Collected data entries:

**********

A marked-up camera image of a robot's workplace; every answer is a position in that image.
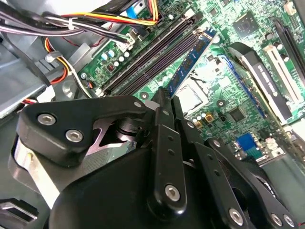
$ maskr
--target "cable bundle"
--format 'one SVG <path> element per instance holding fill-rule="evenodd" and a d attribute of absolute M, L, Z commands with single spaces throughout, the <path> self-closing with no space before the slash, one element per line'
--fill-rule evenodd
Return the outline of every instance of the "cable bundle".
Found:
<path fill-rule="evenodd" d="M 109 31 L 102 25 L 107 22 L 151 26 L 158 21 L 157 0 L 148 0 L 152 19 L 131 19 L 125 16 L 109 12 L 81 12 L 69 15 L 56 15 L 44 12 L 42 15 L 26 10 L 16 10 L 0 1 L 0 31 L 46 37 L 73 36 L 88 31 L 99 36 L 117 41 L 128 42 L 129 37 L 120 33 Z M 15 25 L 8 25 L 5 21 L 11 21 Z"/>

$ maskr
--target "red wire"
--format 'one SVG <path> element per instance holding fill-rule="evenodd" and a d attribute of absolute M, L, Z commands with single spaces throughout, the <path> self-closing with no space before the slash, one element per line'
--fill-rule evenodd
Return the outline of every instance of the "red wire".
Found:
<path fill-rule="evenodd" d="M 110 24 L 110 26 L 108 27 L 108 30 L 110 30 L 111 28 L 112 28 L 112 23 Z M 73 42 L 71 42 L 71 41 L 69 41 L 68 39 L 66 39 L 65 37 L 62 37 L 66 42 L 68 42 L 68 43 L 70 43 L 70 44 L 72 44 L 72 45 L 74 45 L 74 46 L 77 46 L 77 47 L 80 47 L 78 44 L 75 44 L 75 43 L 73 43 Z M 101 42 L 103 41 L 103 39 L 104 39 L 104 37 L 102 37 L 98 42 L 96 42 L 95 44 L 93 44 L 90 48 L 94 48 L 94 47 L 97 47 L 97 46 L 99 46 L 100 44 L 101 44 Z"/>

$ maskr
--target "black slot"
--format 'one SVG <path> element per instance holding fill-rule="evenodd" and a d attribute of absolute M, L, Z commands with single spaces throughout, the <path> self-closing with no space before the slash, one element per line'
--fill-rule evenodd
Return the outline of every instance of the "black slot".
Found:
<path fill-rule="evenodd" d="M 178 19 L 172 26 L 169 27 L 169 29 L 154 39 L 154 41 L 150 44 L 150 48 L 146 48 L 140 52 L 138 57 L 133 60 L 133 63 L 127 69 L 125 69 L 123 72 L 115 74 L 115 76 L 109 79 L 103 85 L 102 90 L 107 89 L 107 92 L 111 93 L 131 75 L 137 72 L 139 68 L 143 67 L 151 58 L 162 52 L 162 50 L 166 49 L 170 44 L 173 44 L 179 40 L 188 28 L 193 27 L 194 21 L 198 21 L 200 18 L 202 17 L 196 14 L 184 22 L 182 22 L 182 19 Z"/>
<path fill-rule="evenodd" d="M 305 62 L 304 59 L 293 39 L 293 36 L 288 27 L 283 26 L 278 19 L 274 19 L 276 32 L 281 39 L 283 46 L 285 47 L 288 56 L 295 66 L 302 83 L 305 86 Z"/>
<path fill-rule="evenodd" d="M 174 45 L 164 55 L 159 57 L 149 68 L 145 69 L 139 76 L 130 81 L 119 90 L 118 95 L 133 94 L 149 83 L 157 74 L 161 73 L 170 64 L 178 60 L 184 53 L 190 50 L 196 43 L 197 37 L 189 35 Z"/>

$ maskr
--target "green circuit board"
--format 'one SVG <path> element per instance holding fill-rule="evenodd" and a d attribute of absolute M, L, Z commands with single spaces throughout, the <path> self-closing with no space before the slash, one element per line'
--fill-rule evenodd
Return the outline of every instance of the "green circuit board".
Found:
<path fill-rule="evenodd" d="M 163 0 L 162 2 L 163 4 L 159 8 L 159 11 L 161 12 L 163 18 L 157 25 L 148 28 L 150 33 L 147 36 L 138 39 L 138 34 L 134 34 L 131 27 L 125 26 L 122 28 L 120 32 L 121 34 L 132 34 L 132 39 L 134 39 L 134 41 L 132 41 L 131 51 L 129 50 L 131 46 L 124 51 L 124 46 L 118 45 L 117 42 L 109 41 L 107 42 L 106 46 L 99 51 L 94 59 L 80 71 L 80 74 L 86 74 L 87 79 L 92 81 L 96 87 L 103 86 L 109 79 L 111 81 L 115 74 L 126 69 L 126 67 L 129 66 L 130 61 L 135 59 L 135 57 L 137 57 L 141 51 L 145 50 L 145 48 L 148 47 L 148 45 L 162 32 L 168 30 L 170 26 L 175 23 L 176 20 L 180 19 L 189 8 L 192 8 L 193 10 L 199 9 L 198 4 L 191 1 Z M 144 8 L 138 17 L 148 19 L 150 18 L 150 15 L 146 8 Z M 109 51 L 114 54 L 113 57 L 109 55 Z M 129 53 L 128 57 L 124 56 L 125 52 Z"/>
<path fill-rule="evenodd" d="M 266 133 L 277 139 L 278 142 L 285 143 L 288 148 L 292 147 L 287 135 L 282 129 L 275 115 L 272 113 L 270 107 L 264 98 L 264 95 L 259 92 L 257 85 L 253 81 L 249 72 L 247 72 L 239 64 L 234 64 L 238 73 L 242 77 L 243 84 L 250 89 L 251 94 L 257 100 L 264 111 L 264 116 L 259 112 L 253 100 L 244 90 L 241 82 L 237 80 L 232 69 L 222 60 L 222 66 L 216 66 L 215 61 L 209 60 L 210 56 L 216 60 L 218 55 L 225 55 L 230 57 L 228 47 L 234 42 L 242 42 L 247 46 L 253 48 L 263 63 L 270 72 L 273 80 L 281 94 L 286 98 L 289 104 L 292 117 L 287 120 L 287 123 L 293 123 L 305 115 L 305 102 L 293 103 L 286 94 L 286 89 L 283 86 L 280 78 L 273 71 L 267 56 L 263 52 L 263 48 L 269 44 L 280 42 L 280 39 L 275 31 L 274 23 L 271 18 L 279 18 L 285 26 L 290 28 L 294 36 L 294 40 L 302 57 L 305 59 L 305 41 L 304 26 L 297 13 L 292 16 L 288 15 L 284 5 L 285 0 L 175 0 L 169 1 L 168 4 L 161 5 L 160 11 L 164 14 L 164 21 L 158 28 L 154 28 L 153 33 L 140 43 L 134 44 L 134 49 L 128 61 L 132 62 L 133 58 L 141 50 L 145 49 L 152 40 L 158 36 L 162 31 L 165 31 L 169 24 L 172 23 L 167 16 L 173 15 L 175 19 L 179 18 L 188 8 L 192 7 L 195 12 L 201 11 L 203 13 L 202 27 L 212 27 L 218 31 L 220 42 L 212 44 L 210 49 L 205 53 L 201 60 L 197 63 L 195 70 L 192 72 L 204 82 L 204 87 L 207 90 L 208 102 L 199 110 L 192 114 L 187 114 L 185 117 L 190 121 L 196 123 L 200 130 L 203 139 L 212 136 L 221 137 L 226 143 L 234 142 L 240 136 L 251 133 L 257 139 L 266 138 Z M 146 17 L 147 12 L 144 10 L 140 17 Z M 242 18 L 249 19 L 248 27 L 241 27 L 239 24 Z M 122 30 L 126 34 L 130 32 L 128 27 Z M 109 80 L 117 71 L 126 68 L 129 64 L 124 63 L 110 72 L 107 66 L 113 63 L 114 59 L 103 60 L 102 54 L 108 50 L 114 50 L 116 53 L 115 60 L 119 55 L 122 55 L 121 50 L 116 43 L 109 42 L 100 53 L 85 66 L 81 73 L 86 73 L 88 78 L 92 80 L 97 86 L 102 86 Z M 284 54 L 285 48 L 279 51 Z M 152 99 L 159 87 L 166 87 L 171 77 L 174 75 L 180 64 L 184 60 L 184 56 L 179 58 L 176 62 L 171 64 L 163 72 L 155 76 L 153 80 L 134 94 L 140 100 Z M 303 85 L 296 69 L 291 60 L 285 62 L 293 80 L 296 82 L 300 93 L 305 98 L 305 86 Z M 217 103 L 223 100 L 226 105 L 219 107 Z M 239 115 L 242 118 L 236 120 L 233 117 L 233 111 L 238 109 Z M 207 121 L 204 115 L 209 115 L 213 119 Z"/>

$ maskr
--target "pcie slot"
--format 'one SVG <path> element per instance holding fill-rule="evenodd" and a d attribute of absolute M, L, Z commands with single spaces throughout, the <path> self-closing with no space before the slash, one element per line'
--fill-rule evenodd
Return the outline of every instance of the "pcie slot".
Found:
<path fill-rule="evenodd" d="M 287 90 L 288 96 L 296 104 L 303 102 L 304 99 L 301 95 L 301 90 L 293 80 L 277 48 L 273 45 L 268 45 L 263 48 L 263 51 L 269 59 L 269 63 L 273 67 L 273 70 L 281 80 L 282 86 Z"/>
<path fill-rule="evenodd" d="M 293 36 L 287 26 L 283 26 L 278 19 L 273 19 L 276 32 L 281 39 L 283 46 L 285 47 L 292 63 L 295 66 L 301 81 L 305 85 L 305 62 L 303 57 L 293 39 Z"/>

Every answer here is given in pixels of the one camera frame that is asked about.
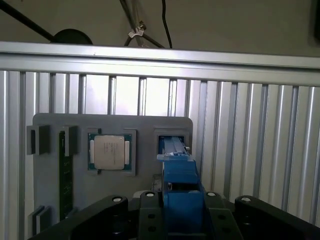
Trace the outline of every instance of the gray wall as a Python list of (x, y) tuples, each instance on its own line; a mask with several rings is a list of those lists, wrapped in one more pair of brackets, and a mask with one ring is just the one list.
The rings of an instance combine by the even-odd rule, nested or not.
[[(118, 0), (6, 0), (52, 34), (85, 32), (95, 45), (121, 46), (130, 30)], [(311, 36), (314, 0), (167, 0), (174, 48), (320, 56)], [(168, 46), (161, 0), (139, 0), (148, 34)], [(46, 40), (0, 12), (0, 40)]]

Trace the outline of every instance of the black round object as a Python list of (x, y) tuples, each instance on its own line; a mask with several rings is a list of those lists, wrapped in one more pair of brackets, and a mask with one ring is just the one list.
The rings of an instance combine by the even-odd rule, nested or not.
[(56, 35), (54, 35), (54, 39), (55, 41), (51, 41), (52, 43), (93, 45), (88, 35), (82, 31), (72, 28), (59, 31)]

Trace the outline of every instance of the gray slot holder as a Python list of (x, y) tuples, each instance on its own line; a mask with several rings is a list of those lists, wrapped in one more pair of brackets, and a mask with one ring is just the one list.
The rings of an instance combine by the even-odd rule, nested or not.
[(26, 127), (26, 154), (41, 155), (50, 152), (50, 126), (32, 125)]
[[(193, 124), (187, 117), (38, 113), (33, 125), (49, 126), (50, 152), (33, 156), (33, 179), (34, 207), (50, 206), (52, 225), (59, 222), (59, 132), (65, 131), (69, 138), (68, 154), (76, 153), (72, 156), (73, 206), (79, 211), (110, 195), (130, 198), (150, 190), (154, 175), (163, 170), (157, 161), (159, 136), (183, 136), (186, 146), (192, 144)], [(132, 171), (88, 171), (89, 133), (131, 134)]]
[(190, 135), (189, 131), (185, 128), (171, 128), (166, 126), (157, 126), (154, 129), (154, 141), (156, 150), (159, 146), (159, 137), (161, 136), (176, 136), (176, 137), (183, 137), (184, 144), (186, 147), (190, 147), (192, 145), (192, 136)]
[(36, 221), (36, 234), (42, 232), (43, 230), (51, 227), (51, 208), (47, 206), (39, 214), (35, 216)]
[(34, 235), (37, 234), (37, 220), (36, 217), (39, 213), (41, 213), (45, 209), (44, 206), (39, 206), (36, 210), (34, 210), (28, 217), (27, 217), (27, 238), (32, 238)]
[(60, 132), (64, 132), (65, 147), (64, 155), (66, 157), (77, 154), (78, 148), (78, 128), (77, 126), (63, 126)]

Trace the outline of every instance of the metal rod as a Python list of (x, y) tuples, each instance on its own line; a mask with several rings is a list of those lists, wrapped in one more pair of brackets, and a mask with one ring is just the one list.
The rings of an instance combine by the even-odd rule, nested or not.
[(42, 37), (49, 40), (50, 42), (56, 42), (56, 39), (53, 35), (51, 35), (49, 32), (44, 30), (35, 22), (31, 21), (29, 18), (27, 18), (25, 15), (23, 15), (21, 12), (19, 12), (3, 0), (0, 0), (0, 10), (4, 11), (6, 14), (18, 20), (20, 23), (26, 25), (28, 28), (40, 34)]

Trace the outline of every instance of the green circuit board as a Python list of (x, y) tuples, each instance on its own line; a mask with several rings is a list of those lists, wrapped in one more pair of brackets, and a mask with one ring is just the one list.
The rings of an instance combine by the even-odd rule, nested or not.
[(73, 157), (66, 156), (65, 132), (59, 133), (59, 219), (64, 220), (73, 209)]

**********

* PROBLEM STATEMENT
Bring together all lines in the records where the word "that" is found.

* RESPONSE AREA
A marked-up camera image of a robot's workplace; every answer is a position in that image.
Every answer here is given in pixels of the one camera frame that is asked about.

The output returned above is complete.